Web crawling is becoming broadly used as a source of alternative data and an investment research tool by both the sell side and by asset managers including hedge funds.  However, firms utilizing web crawling or harvesting, need to manage the associated compliance risks due to an ever growing body of regulatory deliberation associated with the practice.

The courts find that operating a web-crawler is a legal and expected activity on the internet (Field v. Google), however, financial firms need to minimize the potential headline risk, as well as the potential legal costs that are associated with web crawling.

From my experience in managing alternative data units on both the buy side and sell side, there are five key dimensions to web harvesting compliance:

  1. An understanding of the evolving law surrounding web harvesting;
  2. Review of the terms and conditions associated with the websites crawled;
  3. Control over the potential interference with harvested web sites;
  4. Review of web harvesting projects;
  5. Review of vendors utilized for web harvesting.

Sparsity of case precedent

There is little doubt that prominent sites are paying close attention to usage patterns and some are notorious for using legal means to stamp out non-human access to their site., for instance, has successfully sued several organizations over harvesting data from their site. Yet, research shows that fewer than 50 known web crawling cases, in total, have ever gone to court; a minuscule amount if we consider how enormously widespread the practice has become. Anecdotally, over 70% of the members of New York’s statistical society meetings have engaged in web harvesting at one time or another according to an informal poll. Yet if we filter for only those cases that have a relevance to asset managers, the picture looks different still.

Relevance to the investment community

Investors seek to collect online information in order to better understand the wider trends impacting the markets. They are seldom, if ever, seeking to re-distribute the data, compete with the host, or put a significant burden on web resources. Yet, most of the current legal precedent rests on the issues which do not have a direct corollary to the investment use case. In the context of the investment community, case precedent is even thinner than in the general domain, thus increased diligence is all the more pertinent.

There are no known web crawling cases related to any category of asset management, but one known case involving financial institutions is Barclays Capital Inc. v., Inc. where Barclays took issue with harvesting and redistributing Barclay’s research reports. The case was ruled in favor of the defendant on appeal.  Although it involves a financial institution, the case doesn’t have many similarities to funds’ usage as it involved a copyright issue.

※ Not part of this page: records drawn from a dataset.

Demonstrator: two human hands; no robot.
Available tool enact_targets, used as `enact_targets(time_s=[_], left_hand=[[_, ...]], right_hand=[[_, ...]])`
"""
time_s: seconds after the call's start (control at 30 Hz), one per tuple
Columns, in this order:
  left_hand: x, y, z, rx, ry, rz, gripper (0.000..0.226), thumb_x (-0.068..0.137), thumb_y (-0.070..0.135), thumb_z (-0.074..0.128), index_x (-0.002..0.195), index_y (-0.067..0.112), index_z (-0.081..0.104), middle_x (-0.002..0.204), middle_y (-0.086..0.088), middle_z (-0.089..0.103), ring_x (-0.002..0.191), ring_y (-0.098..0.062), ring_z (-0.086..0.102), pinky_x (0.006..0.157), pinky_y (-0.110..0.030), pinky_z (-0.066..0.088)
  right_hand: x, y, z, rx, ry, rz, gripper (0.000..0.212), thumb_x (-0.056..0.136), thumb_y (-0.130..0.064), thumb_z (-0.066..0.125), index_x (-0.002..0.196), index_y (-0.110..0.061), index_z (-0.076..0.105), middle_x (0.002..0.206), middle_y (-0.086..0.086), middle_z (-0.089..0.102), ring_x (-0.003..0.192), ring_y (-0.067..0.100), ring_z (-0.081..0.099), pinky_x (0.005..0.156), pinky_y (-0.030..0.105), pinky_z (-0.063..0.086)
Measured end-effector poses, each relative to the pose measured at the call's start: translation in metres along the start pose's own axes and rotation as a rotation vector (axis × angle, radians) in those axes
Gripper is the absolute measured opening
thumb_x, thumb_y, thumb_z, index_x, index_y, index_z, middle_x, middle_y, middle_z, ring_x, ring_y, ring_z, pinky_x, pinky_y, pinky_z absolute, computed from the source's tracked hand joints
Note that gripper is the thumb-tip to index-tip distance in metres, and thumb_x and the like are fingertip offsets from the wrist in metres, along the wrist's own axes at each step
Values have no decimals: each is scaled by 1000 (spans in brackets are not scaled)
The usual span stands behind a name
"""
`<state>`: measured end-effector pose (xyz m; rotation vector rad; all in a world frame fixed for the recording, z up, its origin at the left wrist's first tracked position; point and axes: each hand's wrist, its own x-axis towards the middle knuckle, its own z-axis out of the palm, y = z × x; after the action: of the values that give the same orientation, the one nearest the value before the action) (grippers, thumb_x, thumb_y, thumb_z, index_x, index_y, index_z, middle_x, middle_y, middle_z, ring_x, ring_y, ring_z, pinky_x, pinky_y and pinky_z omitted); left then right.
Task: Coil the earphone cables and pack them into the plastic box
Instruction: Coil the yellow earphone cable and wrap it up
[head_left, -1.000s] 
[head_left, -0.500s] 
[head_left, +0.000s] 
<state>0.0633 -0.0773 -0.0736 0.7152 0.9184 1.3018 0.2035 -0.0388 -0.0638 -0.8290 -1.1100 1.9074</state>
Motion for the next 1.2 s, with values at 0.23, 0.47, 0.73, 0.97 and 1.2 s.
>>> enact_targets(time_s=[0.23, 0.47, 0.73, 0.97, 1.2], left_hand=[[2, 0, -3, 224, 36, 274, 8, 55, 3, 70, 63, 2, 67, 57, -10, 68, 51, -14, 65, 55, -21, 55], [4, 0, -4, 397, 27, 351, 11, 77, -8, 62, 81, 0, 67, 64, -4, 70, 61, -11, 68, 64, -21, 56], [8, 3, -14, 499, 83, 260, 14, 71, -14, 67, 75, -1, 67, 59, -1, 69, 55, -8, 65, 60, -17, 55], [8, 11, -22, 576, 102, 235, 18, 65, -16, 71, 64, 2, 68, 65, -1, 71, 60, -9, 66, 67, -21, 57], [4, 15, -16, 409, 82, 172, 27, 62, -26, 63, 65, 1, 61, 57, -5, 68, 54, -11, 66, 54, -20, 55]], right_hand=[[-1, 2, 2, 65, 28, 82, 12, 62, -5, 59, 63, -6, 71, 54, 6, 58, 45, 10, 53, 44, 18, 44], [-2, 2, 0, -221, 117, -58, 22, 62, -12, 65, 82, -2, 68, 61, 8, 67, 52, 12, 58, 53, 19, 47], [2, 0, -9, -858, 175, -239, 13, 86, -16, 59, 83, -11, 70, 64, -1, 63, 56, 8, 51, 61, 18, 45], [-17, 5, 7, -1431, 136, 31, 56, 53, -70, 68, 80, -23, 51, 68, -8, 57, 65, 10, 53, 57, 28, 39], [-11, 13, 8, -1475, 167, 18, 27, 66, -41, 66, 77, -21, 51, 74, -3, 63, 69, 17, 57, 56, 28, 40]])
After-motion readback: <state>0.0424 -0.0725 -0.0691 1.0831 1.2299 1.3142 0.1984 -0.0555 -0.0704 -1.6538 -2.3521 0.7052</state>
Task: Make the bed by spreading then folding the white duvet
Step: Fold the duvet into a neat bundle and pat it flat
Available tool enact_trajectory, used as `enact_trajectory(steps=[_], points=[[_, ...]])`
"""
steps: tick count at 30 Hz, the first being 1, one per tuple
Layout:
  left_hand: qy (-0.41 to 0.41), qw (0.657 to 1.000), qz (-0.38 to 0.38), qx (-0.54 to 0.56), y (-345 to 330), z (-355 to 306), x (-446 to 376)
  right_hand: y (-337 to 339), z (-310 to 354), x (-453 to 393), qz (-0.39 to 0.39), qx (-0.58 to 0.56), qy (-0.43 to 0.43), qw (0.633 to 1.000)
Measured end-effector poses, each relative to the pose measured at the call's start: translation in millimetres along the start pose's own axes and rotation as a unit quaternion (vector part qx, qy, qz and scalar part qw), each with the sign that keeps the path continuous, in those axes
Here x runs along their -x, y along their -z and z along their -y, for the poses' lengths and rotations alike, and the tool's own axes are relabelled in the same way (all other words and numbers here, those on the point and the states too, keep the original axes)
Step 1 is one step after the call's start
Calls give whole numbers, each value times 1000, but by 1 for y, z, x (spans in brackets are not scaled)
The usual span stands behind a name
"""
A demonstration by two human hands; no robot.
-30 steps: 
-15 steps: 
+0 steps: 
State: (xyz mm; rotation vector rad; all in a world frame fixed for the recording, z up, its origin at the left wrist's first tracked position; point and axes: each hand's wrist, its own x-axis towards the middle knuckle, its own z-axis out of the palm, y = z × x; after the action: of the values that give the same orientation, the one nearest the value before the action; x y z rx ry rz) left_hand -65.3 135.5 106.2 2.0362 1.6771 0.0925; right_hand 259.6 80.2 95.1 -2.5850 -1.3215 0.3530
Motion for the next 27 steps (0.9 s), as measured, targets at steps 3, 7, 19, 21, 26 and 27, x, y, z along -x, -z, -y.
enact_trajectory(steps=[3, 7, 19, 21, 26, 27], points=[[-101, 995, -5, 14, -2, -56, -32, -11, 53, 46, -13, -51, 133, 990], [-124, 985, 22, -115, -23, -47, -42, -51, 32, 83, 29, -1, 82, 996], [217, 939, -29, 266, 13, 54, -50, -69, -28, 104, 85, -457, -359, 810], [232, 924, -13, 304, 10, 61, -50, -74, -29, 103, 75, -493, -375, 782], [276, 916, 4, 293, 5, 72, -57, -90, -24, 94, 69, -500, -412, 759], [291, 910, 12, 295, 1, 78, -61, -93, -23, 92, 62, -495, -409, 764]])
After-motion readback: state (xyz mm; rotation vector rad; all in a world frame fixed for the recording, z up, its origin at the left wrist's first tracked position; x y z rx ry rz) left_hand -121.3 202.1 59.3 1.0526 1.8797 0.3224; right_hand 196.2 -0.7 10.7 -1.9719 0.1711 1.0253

Within the alternative data context, a somewhat relevant example case is the Internet Archive v. Suzanne Shell: Shell operated a website giving advice to alleged criminals.  The Internet Archive crawled Shell’s site with no commercial or competitive intent, its sole goal was to archive. Shell sued the Archive using a breach of contract (TOU), civil theft and RICO as legal ammunition. The issue was ultimately settled out of court, all the charges were dismissed except for breach of contract. It is unknown how the court would have ruled if it had been allowed to reach a verdict. This case is relevant because akin to many funds, the Archive did not seek to resell or compete using the data collected. A key difference from funds’ operations is that the Archive intended to make the data available to the general public.  Another relevant case is Fidlar v. LPS case, where LPS, a real estate analytics company crawled Fidlar’s lands records for analysis purposes. Ultimately, the case was judged in favor of LPS.

Understanding incentives

The sparsity of web crawling cases demonstrates an overall lack of motivation to take legal action by the web site operators. In part, this reluctance is due to a small likelihood of a win in court and an absence of a clear reward to the plaintiff even given a win. Thus, few companies are willing to deploy their legal resources to pursue a web crawler even if the crawler is in violation.

Tonia Klausner, an attorney partner at Wilson Sonsini Goodrich & Rosati specializing in the areas of internet data, privacy and mobile, affirms that incentives play a key role in the web data legal landscape. “The value of legal claims against web crawlers is low where the crawler does not crash or otherwise harm the website, and the crawled data is not used in competition with the website operator.” Ms.   Klausner says. “This is one reason why we don’t see many claims being filed in court against web-crawlers, and why the claims that are filed tend to be driven by the crawlers somehow damaging the business of the data owners, whether directly or due to opportunity cost.”

Many web hosts offer the general public an option to download the data via an API.  While this might be a paid and limiting option, it’s still recommended if available and not explicitly restricting the intended activity.  Circumventing the API may be viewed by some hosts as lost revenue, money that they might fight for in courts.

Terms of use

Does a crawler need to comply with a Terms of Use (TOU)?  In many cases, the courts find that a crawler is not bound by the TOU, especially in case of a browser wrap (see Craigslist v Mesiab, Ticketmaster v., Cvent v. Eventbrite, EF Cultural Travel BV v. Zefer and Explorica and Hines v. A 2009 post by D. C. Toedt III highlights more TOU related cases.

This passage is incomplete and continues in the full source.